Wednesday, March 17, 1999 Published at 13:23 GMT
Racak killings 'crime against humanity'
The killings prompted the latest attempts to secure a peace deal
A final report by forensic experts into the killing of 40 Kosovo Albanians in the village of Racak has failed to rule on whether they were massacred by Serb police.
But the report does conclude the victims were unarmed civilians.
The killings provoked international outrage and prompted the latest efforts to secure a peace deal between the warring Serbs and ethnic Albanians.
The Serb authorities said the Albanians died in clashes after opening fire on police. But locals said they believed that Serb forces were to blame for the deaths.

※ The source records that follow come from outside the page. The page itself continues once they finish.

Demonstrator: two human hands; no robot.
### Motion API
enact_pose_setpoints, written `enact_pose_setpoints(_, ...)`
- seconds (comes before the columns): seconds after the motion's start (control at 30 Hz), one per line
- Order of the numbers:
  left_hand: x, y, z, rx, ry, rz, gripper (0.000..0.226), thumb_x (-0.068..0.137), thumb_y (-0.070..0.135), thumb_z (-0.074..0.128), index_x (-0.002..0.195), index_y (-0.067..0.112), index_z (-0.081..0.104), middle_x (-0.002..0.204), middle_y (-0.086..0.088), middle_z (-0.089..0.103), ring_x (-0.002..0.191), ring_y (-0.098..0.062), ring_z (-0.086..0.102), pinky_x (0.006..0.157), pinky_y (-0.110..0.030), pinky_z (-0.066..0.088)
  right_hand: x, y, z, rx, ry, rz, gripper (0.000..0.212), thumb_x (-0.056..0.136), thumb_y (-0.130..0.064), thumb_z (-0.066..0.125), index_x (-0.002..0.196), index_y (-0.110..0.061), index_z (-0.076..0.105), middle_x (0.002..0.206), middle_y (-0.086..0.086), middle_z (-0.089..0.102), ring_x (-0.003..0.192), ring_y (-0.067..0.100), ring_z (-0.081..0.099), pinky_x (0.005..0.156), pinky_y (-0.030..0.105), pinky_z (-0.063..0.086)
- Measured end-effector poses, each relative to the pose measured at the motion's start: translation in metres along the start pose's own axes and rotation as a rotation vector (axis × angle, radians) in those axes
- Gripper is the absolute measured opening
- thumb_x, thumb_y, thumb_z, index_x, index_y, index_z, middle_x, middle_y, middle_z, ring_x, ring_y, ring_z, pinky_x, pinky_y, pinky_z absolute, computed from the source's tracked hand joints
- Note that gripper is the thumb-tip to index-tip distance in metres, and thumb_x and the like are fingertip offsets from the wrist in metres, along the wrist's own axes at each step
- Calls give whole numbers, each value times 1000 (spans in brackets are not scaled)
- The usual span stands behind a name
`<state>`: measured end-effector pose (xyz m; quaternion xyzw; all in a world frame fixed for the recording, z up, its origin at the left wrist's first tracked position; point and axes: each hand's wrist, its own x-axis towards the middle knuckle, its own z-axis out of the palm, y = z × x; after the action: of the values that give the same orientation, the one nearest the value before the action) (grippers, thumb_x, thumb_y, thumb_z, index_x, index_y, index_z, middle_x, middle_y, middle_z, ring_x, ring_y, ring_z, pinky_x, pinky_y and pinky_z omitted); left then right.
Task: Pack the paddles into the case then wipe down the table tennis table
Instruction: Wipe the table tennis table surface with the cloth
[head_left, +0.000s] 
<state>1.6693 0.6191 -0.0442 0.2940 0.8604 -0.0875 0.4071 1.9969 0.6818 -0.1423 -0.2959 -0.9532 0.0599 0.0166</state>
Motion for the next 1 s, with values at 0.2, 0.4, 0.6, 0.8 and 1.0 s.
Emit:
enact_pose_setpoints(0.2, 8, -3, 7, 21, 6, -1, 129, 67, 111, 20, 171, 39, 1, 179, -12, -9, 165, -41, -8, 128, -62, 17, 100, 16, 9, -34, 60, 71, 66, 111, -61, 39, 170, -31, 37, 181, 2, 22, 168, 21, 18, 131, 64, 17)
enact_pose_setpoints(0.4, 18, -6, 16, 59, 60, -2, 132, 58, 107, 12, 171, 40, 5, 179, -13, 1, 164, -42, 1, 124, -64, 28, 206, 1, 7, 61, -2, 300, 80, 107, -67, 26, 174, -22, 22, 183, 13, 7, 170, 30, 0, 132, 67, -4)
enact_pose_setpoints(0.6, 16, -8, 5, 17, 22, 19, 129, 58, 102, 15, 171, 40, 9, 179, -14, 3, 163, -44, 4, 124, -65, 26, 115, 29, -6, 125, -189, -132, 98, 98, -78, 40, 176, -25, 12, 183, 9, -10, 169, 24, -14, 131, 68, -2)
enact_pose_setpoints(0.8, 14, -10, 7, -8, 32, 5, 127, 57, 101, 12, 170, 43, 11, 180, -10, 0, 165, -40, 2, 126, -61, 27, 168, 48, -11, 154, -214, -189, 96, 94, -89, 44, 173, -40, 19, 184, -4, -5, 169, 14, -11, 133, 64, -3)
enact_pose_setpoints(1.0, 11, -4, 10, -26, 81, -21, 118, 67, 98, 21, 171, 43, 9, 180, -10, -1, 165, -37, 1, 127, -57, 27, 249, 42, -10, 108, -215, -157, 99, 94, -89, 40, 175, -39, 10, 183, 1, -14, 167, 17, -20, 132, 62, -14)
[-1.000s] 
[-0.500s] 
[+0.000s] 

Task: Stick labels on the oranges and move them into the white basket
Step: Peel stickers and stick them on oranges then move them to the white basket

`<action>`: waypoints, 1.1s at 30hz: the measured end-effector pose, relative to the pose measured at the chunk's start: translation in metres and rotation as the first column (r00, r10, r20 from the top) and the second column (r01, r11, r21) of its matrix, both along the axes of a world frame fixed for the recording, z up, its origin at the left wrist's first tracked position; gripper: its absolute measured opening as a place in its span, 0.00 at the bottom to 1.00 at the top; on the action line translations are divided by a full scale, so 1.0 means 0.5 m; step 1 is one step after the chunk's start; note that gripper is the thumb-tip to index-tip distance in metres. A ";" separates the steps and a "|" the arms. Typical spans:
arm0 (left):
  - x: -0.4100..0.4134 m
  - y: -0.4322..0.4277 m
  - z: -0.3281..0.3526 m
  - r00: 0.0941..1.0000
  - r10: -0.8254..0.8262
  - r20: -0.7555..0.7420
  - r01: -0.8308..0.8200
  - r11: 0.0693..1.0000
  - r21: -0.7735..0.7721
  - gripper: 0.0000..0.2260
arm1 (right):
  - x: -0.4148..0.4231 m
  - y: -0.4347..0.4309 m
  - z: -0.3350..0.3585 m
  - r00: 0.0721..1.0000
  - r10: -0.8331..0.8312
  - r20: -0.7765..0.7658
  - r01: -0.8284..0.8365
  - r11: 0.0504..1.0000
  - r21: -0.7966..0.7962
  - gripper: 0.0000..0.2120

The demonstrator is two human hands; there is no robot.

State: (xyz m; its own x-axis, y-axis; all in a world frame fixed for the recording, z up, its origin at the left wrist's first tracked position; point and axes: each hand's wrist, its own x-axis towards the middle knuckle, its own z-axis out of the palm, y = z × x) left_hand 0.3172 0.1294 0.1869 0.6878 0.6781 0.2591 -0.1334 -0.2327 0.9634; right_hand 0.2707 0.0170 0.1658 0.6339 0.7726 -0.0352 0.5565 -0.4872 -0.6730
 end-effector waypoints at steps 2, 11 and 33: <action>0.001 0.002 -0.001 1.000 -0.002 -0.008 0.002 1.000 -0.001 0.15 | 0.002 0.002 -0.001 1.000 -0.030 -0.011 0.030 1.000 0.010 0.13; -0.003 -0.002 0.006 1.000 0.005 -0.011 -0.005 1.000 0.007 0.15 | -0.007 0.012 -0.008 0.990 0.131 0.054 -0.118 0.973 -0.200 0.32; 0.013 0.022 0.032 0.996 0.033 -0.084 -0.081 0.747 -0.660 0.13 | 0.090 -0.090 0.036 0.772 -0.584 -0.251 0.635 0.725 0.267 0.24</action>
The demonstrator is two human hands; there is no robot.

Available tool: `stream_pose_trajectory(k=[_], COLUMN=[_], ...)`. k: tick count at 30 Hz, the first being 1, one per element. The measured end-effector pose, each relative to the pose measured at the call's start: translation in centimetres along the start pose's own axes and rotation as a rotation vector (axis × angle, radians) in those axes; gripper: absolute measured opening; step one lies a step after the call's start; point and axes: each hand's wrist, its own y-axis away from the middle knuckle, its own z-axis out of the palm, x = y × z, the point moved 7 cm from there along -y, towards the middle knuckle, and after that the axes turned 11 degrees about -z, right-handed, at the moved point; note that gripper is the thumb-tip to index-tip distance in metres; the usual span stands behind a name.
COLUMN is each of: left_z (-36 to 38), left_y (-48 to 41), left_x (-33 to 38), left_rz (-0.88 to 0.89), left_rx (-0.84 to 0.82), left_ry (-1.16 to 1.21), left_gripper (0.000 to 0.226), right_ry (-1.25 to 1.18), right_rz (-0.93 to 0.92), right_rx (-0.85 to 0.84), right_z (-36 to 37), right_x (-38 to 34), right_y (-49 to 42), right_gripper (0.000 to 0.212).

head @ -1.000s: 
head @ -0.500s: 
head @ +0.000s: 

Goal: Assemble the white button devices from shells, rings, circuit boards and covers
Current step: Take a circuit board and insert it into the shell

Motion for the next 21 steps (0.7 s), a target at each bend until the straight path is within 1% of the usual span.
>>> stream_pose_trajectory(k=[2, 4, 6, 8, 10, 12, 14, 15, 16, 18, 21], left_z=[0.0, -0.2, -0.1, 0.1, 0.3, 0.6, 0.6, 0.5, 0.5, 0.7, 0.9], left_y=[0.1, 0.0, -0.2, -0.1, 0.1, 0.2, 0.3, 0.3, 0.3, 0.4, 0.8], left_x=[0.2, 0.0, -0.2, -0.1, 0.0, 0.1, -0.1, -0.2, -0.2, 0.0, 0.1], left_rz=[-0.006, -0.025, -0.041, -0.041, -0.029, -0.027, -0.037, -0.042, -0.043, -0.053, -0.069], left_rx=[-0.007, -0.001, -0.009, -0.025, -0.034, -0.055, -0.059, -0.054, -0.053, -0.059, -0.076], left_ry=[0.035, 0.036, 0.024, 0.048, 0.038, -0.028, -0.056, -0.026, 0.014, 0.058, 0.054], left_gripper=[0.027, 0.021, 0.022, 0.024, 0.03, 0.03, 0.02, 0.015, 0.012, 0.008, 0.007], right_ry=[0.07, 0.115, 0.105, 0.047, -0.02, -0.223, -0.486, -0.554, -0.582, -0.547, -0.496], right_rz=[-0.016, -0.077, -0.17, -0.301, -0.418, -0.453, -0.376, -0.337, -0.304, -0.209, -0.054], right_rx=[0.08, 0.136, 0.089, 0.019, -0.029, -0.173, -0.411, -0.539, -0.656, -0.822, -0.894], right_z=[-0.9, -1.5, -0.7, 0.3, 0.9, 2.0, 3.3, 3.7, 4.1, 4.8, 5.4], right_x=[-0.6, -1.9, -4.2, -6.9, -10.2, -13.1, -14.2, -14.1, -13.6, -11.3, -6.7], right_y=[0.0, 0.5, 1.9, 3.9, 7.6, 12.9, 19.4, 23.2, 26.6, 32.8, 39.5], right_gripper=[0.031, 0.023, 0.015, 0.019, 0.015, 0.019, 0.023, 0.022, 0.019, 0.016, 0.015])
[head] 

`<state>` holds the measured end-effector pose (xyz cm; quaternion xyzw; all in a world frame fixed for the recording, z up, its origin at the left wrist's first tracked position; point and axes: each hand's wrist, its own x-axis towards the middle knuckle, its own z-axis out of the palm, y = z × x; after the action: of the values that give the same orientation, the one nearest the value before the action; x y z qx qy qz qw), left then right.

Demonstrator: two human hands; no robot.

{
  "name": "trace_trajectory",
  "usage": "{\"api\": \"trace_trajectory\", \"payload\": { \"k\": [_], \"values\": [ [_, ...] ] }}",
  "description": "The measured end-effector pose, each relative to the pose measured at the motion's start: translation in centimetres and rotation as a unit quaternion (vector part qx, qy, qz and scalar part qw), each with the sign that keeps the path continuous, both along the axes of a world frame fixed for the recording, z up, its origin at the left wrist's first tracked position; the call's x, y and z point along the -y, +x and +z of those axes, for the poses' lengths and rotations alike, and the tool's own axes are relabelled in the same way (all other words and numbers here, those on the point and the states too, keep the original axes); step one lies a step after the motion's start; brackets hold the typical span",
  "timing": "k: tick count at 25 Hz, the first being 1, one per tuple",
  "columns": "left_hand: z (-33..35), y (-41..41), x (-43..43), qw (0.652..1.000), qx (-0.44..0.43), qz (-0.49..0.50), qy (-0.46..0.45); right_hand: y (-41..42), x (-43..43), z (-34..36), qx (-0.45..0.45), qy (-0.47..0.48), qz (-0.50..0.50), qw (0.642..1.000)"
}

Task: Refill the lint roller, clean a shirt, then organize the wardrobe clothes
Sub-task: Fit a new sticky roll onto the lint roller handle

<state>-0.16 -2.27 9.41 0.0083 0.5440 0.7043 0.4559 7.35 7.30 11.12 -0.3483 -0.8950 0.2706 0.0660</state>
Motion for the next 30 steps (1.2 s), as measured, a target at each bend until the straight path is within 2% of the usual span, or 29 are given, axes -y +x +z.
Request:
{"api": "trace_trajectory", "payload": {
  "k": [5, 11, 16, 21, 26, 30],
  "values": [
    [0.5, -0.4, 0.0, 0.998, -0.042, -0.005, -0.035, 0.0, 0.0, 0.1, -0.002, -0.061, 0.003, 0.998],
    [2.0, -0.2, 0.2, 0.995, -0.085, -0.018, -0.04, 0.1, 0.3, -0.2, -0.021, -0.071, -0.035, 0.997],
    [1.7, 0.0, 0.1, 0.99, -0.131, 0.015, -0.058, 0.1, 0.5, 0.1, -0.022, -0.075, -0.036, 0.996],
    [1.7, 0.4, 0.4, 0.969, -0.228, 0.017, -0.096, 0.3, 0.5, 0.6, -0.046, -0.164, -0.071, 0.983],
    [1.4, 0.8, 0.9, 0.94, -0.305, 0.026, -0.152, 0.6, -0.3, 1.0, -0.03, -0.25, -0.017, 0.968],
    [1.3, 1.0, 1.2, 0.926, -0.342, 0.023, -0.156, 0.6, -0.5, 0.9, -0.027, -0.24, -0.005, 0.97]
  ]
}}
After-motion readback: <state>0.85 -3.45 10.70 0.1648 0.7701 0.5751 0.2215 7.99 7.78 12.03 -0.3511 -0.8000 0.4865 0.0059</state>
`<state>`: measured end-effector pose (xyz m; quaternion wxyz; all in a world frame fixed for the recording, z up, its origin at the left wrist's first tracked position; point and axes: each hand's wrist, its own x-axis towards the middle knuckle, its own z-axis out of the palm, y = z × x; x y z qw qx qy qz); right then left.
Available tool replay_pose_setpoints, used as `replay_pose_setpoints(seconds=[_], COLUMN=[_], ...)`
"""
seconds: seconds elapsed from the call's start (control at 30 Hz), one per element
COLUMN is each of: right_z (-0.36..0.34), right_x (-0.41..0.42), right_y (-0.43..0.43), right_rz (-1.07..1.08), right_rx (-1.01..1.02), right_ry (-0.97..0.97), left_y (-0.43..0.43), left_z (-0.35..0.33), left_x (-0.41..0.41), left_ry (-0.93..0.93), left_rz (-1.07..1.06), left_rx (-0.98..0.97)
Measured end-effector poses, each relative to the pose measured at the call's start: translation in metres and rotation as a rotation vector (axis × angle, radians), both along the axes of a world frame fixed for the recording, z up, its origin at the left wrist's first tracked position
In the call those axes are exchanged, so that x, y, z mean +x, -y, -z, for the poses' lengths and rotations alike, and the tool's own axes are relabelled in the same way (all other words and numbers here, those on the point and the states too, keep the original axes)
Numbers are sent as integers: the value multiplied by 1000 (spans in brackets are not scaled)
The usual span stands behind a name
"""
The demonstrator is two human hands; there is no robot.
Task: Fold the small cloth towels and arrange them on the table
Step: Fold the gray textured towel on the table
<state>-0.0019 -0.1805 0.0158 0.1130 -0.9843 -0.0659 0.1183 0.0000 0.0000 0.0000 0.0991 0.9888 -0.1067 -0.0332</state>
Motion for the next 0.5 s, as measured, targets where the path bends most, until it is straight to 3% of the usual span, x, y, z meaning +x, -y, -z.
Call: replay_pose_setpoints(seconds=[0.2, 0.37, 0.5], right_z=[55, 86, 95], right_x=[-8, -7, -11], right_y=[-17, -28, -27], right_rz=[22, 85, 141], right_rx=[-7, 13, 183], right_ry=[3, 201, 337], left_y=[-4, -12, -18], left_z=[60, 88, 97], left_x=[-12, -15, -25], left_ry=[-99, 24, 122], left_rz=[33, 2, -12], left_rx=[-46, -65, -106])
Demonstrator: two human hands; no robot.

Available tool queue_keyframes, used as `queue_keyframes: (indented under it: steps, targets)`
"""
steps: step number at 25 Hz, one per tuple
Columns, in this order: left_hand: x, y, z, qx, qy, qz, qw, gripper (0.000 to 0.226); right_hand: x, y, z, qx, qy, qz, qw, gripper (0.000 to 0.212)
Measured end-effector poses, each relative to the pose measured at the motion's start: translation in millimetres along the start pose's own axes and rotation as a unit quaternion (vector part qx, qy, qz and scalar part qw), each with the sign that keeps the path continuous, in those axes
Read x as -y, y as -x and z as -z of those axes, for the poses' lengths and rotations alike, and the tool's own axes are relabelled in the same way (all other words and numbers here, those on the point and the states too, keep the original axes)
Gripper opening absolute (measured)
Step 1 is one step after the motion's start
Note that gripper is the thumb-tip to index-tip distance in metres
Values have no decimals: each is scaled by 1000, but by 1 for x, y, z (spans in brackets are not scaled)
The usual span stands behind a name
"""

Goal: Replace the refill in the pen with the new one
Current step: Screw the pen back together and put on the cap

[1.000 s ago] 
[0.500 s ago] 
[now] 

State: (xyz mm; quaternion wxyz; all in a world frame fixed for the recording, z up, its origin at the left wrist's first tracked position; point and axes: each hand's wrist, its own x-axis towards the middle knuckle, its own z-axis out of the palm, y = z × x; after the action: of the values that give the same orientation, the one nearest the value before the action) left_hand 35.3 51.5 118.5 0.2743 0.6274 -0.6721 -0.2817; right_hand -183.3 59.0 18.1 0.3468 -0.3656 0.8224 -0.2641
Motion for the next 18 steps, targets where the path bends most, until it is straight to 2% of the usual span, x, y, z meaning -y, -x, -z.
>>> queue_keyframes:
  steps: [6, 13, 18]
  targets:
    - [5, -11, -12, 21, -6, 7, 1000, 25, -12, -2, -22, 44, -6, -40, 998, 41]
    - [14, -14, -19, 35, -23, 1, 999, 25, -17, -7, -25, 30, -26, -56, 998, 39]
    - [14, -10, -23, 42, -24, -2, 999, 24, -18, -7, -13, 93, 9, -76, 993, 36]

Dr Ranta said there were no signs that the victims were anything other than unarmed civilians and that they were most likely shot where they were found.
Dr Ranta told a press conference in Pristina, Kosovo's regional capital, said: "This is a crime against humanity."
But she added apportioning blame for the killings fell outside her remit.
Dr Ranta said her report should be the start of a longer, criminal investigation which would have the power to hear from witnesses.
Dr Ranta's Finnish team examined the bodies of 40 of the 45 Racak victims to determine how they died.
The ethnic Albanians have said that they are ready to sign the three-year Kosovo peace plan, but the Serbs are continuing to reject both the deal and the presence on the ground of Nato peacekeeping troops.
Jacky Rowland, a BBC correspondent in Pristina, said Dr Ranta's team were keen not to say anything inflammatory which might disrupt the peace talks.
A pathologist, who carrried out an investigation for the Yugoslav authorities, denied that those who died were victims of a massacre. Dr Sasa Dobricanin said: "Not a single body bears any sign of execution."
The head of the OSCE's mission in Kosovo, William Walker, said the deaths were a "massacre" by Serb police. He was ordered to leave Yugoslavia after pinning the blame on the security forces, but defied the expulsion order.
The 45 dead are among some 2,000 people who have lost their lives during a year of fighting in Kosovo.